- **Listed entries**:
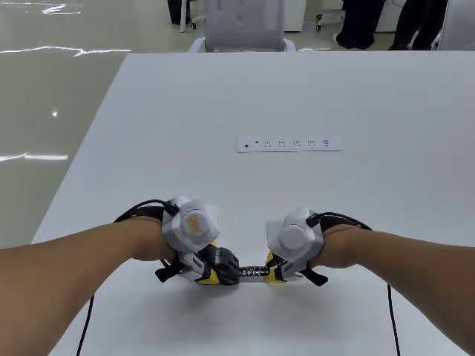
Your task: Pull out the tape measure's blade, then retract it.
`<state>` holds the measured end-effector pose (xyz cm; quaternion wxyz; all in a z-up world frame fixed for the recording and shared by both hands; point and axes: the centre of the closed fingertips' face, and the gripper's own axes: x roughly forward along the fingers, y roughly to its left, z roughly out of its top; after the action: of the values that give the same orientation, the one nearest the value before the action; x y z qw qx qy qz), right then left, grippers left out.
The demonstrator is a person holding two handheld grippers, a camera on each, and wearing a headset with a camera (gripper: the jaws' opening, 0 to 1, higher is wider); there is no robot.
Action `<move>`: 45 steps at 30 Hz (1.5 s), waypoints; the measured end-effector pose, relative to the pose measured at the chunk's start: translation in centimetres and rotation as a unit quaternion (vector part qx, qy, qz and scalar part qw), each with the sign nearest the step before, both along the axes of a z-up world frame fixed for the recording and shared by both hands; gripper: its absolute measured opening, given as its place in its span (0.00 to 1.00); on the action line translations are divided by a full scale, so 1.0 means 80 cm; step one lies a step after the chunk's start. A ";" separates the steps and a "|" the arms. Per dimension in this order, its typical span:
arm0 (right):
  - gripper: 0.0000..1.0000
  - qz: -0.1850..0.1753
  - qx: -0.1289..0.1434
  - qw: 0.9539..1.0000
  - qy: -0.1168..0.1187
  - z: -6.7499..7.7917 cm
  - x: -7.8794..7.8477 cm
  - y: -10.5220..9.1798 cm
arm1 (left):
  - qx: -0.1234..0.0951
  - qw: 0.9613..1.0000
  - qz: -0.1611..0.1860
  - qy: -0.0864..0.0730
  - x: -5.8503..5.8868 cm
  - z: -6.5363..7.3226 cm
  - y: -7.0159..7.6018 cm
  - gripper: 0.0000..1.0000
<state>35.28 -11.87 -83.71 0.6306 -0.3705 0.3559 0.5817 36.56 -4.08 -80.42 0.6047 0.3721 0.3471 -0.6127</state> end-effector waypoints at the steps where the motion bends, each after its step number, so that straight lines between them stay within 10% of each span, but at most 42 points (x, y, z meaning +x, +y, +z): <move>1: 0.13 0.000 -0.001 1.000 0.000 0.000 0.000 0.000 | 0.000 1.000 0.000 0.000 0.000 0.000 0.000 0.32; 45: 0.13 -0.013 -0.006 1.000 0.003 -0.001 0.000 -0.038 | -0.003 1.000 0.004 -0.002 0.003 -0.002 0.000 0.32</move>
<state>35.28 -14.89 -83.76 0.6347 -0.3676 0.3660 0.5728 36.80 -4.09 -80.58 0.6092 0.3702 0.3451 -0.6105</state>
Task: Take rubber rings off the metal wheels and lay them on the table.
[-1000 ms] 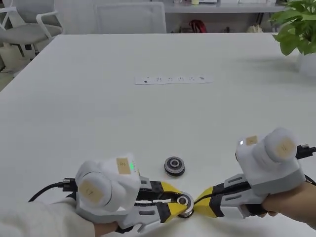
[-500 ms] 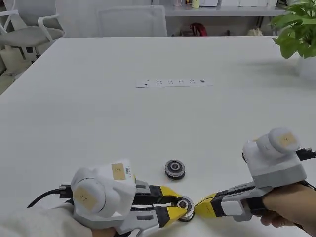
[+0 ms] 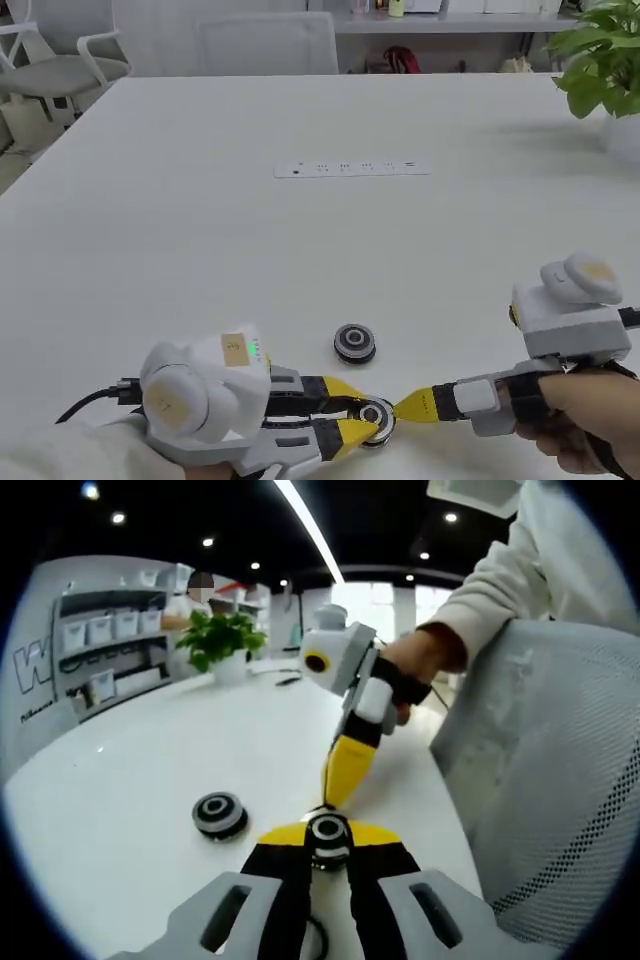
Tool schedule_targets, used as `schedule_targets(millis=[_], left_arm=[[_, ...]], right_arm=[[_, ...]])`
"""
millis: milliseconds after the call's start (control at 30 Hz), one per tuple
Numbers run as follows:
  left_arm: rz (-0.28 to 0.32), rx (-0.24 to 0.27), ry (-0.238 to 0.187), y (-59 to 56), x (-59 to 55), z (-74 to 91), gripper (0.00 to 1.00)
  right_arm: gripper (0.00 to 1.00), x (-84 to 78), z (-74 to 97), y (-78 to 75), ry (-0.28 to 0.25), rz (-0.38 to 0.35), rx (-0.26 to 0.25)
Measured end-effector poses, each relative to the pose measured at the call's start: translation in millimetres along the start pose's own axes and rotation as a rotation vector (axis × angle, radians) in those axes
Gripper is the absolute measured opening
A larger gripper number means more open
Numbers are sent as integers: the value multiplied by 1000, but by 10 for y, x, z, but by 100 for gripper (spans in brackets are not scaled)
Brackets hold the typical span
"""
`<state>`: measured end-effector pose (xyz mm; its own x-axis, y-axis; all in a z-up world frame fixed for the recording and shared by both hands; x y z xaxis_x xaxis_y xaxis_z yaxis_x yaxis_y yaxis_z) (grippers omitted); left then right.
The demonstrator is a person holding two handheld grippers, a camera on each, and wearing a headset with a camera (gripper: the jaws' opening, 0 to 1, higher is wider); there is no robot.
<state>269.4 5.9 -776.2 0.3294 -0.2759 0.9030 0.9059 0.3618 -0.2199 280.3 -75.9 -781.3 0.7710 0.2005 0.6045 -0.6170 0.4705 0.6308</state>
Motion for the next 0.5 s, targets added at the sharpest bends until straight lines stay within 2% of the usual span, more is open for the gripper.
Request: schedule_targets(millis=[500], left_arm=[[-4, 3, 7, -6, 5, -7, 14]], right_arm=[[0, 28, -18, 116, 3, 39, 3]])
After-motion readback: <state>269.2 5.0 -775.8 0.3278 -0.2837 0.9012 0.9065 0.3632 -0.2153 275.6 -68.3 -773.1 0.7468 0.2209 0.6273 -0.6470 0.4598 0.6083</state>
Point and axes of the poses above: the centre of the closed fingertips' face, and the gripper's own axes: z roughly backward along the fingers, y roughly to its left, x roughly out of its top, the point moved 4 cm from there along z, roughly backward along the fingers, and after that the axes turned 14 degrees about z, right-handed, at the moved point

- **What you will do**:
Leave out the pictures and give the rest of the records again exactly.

- **Task solution**:
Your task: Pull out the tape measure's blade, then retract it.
`<state>` holds the measured end-effector pose (xyz cm; quaternion wxyz; all in a z-up world frame fixed for the recording and shared by both hands; point and axes: the centre of the closed fingertips' face, and the gripper's own axes: x roughly forward along the fingers, y roughly to its left, z roughly out of its top; after the action: of the values that give the same orientation, the one nearest the value before the action; x y z qw qx qy qz), right then left, grippers left out.
The demonstrator is a person holding two handheld grippers, a camera on each, and wearing a headset with a camera (gripper: the jaws' opening, 0 to 1, higher is wider); there is no robot.
Action `<move>`: 45 steps at 30 Hz (1.5 s), waypoints; the measured end-effector pose, relative to the pose measured at the chunk's start: translation in centimetres and rotation as a unit quaternion (vector part qx, qy, qz and scalar part qw), each with the sign nearest the step before, both along the axes of a z-up world frame fixed for the recording and shared by both hands; gripper: its absolute measured opening, given as its place in its span (0.00 to 1.00); on the action line translations are divided by a full scale, so 1.0 means 80 cm; step one lies a step after the chunk's start. A ";" separates the steps and a "|" the arms. Per dimension in this order, its typical span:
arm0 (right):
  - gripper: 0.0000..1.0000
  - qz: -0.1850..0.1753
  - qx: -0.1289..0.1434
  - qw: 0.9539..1.0000
  - qy: -0.1168..0.1187
  - z: -6.7499..7.7917 cm
  - x: -7.8794..7.8477 cm
  - y: -10.5220..9.1798 cm
arm1 (left):
  - qx: -0.1234..0.0951
  - qw: 0.9613..1.0000
  - qz: -0.1611..0.1860
  - qy: -0.0864..0.0730
  - x: -5.8503..5.8868 cm
  - z: -6.5363..7.3226 cm
  - y: -7.0159..7.6018 cm
  - gripper: 0.0000..1.0000
<state>35.28 -11.87 -83.71 0.6306 -0.3705 0.3559 0.5817 36.56 -4.08 -80.42 0.6047 0.3721 0.3471 -0.6127</state> end-effector waypoints at the steps where the motion bends, each after its step number, so that straight lines between them stay within 10% of each span, but at most 42 points (x, y, z meaning +x, +y, +z): <move>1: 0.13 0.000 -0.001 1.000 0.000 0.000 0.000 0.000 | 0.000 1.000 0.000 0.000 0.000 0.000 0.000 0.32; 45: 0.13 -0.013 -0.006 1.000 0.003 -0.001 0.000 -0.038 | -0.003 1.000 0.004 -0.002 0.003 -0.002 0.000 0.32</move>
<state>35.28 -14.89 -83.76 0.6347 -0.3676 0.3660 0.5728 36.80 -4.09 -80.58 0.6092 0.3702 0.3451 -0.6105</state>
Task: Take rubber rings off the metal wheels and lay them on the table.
[-1000 ms] 
[-500 ms] 
[+0 ms] 
Tool schedule_targets, used as `schedule_targets(millis=[_], left_arm=[[_, ...]], right_arm=[[_, ...]])`
"""
millis: milliseconds after the call's start (control at 30 Hz), one per tuple
Numbers run as follows:
  left_arm: rz (-0.28 to 0.32), rx (-0.24 to 0.27), ry (-0.238 to 0.187), y (-59 to 56), x (-59 to 55), z (-74 to 91), gripper (0.00 to 1.00)
  right_arm: gripper (0.00 to 1.00), x (-84 to 78), z (-74 to 97), y (-78 to 75), ry (-0.28 to 0.25), rz (-0.38 to 0.35), rx (-0.26 to 0.25)
Measured end-effector poses, each relative to the pose measured at the call's start: translation in millimetres along the start pose's own axes and rotation as a rotation vector (axis × angle, radians) in those axes
Gripper is the absolute measured opening
A larger gripper number means more open
Numbers are sent as integers: the value multiplied by 1000, but by 10 for y, x, z, but by 100 for gripper (spans in brackets are not scaled)
Brackets hold the typical span
"""
`<state>`: measured end-effector pose (xyz mm; its own x-axis, y-axis; all in a z-up world frame fixed for the recording and shared by both hands; x y z xaxis_x xaxis_y xaxis_z yaxis_x yaxis_y yaxis_z) (grippers omitted); left then right.
The demonstrator is a person holding two handheld grippers, a camera on each, and wearing a headset with a camera (gripper: the jaws' opening, 0 to 1, higher is wider); there is no robot.
<state>269.4 5.9 -776.2 0.3294 -0.2759 0.9030 0.9059 0.3618 -0.2199 280.3 -75.9 -781.3 0.7710 0.2005 0.6045 -0.6170 0.4705 0.6308</state>
Motion for the next 0.5 s, targets added at the sharpest bends until straight lines stay within 2% of the usual span, more is open for the gripper.
Request: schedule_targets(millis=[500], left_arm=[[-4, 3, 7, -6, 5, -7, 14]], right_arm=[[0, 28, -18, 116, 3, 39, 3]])
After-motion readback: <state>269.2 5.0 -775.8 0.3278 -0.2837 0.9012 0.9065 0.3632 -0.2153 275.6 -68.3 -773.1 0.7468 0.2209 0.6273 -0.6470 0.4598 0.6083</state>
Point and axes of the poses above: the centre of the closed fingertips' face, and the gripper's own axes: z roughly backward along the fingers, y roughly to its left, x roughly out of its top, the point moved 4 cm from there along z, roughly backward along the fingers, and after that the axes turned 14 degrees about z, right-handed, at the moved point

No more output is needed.